Morrison medals come home

DAVIDSON—Two British Royal Air Force First World War medals have a new home in the Davidson branch of the Royal Canadian Legion’s museum.
A British War Medal and a Victory Medal, intended for the widow of Eric Morrison, will soon be on display.
Last week former Davidson lawyer Jim Ulmer gave the medals to Gordon McRae, president of the Davidson branch of the Royal Canadian Legion. The medals will be included in the Legion’s museum that features artifacts significant to the area’s military history.
“I’m very pleased Jim has decided to give us these medals to put up in our museum at the library and hopefully I can capture some of the history they represent,” McRae said.
He said he plans to make a shadow box in which he’ll display the medals as well as including a picture of Eric Morrison and a history of Morrison and the medals.
Flight Lieut.
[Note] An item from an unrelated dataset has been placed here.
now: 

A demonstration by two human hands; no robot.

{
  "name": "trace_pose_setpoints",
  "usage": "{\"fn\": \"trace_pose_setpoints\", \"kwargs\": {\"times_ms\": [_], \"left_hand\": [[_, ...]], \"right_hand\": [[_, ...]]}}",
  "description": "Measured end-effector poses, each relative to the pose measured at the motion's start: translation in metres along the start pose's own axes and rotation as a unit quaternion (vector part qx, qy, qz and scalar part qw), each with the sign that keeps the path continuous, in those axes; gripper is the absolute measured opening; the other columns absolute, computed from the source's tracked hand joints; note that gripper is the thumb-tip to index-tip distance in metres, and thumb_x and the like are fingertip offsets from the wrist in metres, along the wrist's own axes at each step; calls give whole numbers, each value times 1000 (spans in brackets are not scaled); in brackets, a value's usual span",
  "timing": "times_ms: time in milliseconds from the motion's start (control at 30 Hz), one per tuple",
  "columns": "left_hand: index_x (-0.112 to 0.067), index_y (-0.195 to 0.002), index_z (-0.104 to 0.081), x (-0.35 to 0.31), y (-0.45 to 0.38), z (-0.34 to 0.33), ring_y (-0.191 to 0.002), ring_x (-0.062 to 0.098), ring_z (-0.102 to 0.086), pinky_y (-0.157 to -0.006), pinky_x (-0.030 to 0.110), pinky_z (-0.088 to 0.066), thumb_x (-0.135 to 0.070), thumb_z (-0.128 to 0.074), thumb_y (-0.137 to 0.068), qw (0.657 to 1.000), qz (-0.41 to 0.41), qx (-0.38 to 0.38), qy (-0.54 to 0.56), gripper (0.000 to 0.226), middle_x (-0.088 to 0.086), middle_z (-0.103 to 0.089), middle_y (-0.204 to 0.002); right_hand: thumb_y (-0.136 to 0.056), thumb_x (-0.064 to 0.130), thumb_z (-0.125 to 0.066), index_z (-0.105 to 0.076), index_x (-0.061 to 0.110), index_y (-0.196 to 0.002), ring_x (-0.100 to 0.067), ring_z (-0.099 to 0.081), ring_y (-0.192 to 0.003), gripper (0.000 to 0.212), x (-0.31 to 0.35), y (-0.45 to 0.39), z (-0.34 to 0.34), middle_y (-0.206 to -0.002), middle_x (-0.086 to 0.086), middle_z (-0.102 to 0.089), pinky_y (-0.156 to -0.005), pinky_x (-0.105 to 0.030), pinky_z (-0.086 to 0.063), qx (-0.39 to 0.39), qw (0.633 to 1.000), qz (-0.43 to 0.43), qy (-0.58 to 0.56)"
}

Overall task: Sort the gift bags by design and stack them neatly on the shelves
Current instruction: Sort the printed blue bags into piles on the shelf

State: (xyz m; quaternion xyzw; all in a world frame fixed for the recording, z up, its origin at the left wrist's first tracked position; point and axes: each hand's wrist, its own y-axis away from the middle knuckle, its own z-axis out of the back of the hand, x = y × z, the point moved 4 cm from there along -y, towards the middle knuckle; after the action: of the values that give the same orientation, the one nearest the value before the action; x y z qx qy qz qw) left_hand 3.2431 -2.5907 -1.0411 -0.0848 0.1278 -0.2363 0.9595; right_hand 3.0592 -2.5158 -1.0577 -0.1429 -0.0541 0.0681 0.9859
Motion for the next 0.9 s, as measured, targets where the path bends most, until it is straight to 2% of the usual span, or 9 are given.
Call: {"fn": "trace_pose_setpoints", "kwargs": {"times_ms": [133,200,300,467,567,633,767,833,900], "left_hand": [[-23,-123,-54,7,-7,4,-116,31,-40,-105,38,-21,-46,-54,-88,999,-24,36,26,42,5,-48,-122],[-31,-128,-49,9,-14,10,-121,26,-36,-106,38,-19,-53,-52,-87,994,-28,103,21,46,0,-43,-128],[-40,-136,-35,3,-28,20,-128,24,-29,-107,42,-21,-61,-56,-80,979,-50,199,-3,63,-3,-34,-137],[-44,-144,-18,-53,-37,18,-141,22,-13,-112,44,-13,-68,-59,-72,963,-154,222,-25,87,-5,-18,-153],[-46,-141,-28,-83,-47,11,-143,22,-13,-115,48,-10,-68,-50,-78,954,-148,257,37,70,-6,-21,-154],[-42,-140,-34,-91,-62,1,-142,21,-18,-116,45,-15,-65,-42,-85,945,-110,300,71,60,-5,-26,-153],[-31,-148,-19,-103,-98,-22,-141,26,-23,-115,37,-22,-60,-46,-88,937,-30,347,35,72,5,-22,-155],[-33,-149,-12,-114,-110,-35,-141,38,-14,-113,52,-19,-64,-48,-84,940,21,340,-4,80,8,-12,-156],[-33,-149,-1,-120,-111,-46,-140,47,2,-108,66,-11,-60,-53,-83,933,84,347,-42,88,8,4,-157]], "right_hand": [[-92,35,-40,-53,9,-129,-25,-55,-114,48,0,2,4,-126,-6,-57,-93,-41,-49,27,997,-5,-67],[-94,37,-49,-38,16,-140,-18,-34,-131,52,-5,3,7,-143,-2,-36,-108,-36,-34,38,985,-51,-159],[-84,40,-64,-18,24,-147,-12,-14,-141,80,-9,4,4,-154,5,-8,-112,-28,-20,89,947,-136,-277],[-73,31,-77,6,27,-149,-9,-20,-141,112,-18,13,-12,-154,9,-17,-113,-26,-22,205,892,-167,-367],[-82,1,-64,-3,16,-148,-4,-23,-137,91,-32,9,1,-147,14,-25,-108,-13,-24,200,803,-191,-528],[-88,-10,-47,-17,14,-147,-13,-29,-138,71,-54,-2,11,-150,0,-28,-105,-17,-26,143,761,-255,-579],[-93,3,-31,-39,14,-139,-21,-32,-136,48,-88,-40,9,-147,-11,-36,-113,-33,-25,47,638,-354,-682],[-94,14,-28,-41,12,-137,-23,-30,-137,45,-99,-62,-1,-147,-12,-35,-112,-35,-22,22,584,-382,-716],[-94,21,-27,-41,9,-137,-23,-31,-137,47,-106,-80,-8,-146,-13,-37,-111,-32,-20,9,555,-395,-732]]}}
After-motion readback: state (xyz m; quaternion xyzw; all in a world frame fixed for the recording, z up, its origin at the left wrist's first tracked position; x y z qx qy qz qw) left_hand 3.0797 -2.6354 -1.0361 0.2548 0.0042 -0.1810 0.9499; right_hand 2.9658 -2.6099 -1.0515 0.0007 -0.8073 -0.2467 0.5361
Eric Morrison was killed Sunday, July 7, 1918 shortly after starting on a bombing raid with other members of his squadron in France, with the German lines as their objective. Lieut. Morrison was born in Scotland. Before enlisting he was employed by the T. Eaton Co. in Toronto. He left a young widow and baby boy, James, of eighteen months in Girvin, Sask. His widow was Marjorie (Murdoch) Morrison and she lived in Girvin where she likely met Eric while he was in Girvin working for the bank. She remarried in 1924 and moved away.
Ulmer has had the medals since the 1980s. He received them from his former law partner Morley Coxworth who practised law in Davidson for about 60 years. Coxworth acquired the medals in the early 1920s when the Royal Air Force sent them to the law firm Scott, McKinnon and Rutherford, for whom Coxworth began his legal career. The law firm handled Eric Morrison’s estate and the medals were sent to Davidson in 1923 to be given to Morrison’s widow, however, for some reason the task was never completed, so the medals sat in a box for more than 90 years.
“They were never opened. I always had it in mind to find the family,” Ulmer said, he now lives and practices law in Fort Lauderdale, Florida.
He rediscovered them while in Davidson this summer and contacted McRae about giving the medals a proper home.
McRae said his first concern was that the medals be sent to a relative of Eric Morrison’s, however, none could be found, and so they will go to the museum.
“I feel really good about this, about where they are going,” Ulmer said.